### Problem to work on
Copy every line from the material below that holds "patterned".
*** Block opens ***
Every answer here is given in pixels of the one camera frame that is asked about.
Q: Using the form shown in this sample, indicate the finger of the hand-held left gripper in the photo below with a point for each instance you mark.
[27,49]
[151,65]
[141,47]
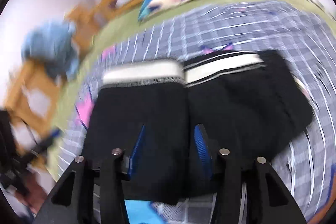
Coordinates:
[46,142]

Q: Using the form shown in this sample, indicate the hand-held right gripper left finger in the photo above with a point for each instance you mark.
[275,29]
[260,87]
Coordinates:
[137,149]

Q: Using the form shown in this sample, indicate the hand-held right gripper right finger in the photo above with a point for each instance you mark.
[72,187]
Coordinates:
[200,146]

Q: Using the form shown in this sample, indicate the black pants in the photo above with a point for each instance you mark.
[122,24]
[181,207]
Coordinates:
[162,119]

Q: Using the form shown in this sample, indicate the light blue fleece garment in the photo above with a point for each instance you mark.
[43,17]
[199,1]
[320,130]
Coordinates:
[50,48]

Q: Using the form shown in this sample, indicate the grey checkered blanket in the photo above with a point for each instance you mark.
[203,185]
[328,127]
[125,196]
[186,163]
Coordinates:
[236,29]

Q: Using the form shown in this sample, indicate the wooden bed frame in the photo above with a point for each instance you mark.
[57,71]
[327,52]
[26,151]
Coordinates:
[29,87]

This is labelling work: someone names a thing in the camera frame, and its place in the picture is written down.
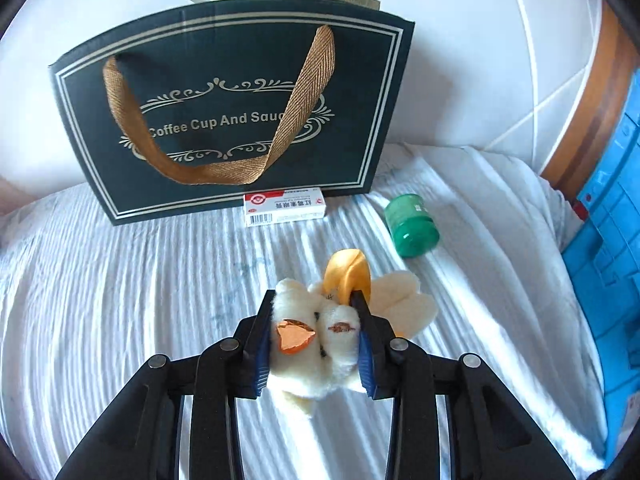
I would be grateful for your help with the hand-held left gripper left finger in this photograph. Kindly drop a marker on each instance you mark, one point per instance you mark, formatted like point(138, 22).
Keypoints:
point(257, 375)

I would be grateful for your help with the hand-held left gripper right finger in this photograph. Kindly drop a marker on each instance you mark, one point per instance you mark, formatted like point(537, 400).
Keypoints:
point(367, 365)

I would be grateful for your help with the white plush duck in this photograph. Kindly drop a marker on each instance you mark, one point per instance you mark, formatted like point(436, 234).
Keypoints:
point(312, 380)

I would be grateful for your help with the blue plastic crate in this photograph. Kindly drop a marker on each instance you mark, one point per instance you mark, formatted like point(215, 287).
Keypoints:
point(610, 285)

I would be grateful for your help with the green plastic jar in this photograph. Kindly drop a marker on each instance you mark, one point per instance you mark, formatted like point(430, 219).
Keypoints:
point(410, 225)

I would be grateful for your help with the light blue bed sheet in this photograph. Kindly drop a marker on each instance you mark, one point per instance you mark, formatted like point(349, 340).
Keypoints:
point(125, 285)

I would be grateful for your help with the red and white medicine box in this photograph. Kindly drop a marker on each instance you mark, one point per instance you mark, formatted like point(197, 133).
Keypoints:
point(280, 207)

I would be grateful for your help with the dark green gift bag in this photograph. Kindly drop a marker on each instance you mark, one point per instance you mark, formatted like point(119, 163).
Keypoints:
point(225, 60)

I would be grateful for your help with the wooden headboard frame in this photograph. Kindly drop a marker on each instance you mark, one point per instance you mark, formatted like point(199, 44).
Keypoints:
point(600, 110)

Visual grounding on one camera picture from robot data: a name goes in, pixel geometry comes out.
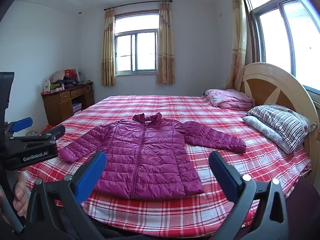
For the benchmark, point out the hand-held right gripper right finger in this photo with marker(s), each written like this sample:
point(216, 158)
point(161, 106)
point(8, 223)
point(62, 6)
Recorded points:
point(223, 177)

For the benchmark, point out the green box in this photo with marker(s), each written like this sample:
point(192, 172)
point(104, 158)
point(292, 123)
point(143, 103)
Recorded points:
point(55, 87)

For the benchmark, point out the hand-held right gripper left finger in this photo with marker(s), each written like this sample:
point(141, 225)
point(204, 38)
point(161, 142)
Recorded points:
point(91, 177)

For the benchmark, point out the person's left hand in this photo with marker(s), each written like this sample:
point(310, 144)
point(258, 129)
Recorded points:
point(20, 197)

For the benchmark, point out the white plastic bag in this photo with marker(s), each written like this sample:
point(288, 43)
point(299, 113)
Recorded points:
point(46, 85)

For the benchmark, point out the beige bundled cloth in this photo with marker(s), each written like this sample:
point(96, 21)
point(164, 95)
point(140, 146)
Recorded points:
point(58, 75)

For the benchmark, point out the brown wooden desk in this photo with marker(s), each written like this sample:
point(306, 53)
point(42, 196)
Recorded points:
point(55, 105)

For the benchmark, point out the black curtain rod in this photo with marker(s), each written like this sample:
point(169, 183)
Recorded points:
point(137, 3)

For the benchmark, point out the magenta quilted puffer jacket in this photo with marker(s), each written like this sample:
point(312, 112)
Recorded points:
point(150, 155)

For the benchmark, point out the bed with red plaid sheet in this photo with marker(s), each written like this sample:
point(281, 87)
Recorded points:
point(180, 105)

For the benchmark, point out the small sliding window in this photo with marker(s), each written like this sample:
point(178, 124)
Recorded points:
point(136, 47)

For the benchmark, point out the striped pillow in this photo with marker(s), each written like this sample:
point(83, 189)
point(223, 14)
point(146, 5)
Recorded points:
point(282, 122)

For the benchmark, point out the red paper bag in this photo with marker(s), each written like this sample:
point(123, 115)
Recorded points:
point(68, 73)

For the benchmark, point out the red plastic bag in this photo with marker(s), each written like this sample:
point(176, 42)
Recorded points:
point(47, 128)

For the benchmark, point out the pink folded quilt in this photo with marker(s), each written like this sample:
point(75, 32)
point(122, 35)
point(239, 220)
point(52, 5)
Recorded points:
point(230, 98)

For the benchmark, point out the narrow yellow patterned curtain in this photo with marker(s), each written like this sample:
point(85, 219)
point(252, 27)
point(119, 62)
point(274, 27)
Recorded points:
point(165, 45)
point(108, 50)

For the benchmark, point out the long yellow patterned curtain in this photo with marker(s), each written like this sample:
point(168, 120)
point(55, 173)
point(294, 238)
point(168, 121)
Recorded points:
point(238, 42)

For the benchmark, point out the large sliding window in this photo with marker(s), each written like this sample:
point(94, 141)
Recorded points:
point(282, 35)

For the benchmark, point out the white paper bag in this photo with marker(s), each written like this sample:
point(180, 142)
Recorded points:
point(75, 73)

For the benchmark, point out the wooden bed headboard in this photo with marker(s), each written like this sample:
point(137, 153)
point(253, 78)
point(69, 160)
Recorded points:
point(270, 85)

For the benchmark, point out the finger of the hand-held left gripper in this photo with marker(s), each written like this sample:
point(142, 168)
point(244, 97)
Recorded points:
point(23, 124)
point(51, 133)

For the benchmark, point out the dark maroon cloth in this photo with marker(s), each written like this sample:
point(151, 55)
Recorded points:
point(303, 205)

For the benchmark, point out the pale floral pillow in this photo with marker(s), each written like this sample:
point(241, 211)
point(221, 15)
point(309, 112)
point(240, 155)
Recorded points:
point(262, 130)

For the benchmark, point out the purple clothes pile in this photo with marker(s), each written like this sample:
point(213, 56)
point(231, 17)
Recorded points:
point(68, 82)

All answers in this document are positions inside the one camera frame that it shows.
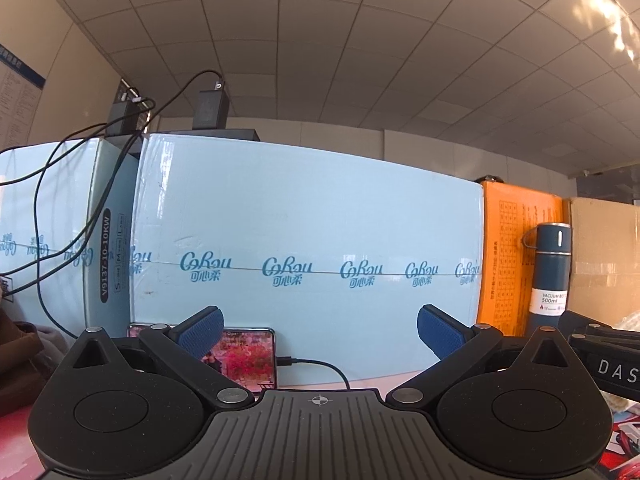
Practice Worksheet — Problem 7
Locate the smartphone with lit screen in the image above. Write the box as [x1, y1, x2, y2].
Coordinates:
[127, 322, 279, 392]

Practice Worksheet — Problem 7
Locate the black power cable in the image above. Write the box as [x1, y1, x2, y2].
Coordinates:
[36, 70, 226, 341]
[0, 97, 157, 293]

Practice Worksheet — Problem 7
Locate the wall poster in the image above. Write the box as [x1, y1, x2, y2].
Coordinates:
[0, 42, 47, 153]

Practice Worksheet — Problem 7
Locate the black power adapter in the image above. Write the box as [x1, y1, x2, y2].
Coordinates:
[192, 82, 231, 131]
[105, 77, 153, 138]

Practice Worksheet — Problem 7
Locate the brown cardboard box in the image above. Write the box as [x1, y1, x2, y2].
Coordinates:
[562, 196, 640, 331]

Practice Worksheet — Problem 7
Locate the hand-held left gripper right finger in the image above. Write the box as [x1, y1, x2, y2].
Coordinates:
[386, 304, 574, 409]

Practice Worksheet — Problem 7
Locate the black phone charging cable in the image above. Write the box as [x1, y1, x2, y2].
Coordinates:
[276, 356, 351, 392]

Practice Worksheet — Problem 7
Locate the printed desk mat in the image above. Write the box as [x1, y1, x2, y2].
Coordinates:
[0, 382, 640, 480]

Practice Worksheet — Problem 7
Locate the brown cloth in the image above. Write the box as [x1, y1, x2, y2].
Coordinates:
[0, 305, 76, 417]

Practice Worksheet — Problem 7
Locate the orange cardboard box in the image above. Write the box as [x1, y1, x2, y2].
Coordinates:
[475, 180, 566, 338]

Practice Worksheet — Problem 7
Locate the dark blue vacuum bottle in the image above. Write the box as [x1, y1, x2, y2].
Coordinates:
[522, 222, 572, 333]

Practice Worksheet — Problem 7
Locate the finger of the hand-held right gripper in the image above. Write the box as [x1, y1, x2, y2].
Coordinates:
[560, 310, 620, 346]

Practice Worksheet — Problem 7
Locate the flat black device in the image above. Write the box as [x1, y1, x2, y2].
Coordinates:
[192, 127, 262, 142]

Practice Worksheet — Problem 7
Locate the light blue box with side label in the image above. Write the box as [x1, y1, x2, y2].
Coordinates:
[0, 137, 141, 338]

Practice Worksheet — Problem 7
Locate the large light blue cardboard box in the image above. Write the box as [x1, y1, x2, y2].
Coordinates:
[127, 132, 485, 386]

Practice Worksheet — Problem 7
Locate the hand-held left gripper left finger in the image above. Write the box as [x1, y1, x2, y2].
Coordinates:
[69, 305, 256, 409]

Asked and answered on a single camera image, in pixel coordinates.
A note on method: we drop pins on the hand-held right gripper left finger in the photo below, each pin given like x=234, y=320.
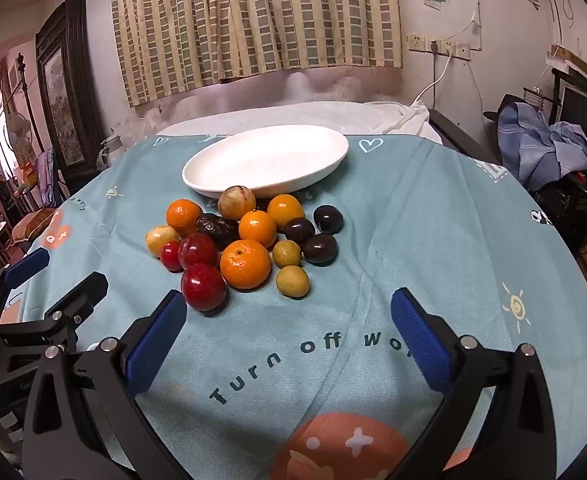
*** Block closes ***
### Response to the task
For the benchmark, point out the narrow yellow patterned curtain in this photo with marker(s), each written like this sample:
For the benchmark, point out the long yellow patterned curtain in this photo with marker(s), each written like this sample:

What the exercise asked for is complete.